Work request:
Scan the data for "camera" and copy each matching line.

Data records:
■ ■ ■ ■ ■ ■ ■

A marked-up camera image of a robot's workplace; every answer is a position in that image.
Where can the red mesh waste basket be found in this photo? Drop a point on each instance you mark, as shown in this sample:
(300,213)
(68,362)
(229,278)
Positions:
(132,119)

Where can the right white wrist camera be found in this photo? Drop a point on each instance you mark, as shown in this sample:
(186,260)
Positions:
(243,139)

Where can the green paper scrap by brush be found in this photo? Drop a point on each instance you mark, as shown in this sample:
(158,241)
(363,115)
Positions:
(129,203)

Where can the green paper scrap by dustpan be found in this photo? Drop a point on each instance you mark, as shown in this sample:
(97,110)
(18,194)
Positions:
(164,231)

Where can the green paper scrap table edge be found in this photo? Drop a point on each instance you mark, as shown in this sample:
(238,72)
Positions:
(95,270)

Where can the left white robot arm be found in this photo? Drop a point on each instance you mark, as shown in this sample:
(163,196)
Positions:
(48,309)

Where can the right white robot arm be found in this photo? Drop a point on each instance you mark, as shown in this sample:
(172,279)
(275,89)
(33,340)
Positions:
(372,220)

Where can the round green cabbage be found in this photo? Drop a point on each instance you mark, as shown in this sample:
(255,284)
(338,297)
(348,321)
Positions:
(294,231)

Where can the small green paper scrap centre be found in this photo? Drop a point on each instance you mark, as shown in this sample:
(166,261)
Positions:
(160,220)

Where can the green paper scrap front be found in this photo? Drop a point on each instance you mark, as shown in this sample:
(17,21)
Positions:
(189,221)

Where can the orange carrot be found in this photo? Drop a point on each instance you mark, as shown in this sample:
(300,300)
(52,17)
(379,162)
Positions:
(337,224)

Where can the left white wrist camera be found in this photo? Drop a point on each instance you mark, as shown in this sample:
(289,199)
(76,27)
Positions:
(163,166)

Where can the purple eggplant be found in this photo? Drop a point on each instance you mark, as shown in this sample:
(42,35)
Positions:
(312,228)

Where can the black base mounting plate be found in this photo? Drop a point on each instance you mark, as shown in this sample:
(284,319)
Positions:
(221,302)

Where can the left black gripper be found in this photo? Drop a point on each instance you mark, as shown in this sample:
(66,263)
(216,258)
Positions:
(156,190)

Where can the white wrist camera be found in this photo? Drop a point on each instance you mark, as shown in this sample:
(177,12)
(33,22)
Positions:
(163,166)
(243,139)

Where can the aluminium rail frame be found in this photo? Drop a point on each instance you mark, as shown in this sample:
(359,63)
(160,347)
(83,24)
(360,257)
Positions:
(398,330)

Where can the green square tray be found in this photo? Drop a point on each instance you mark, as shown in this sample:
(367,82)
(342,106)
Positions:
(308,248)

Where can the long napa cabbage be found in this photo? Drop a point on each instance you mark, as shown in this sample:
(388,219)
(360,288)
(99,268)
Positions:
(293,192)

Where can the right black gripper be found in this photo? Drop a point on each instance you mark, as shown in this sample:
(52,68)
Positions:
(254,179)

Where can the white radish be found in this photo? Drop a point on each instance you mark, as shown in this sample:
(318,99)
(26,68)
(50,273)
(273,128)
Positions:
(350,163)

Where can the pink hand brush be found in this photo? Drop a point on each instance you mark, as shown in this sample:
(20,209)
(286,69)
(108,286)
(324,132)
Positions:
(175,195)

■ ■ ■ ■ ■ ■ ■

Response to this exercise:
A marked-up camera image of a robot's workplace; every answer is a position in that image.
Where can the right white wrist camera be found in this photo? Drop a point on each instance you mark, as shown in this sample:
Where can the left white wrist camera be found in this photo? Drop a point on each instance you mark, as shown in this sample:
Where can the white wrist camera be found in this photo? Drop a point on each instance you mark, as shown in this sample:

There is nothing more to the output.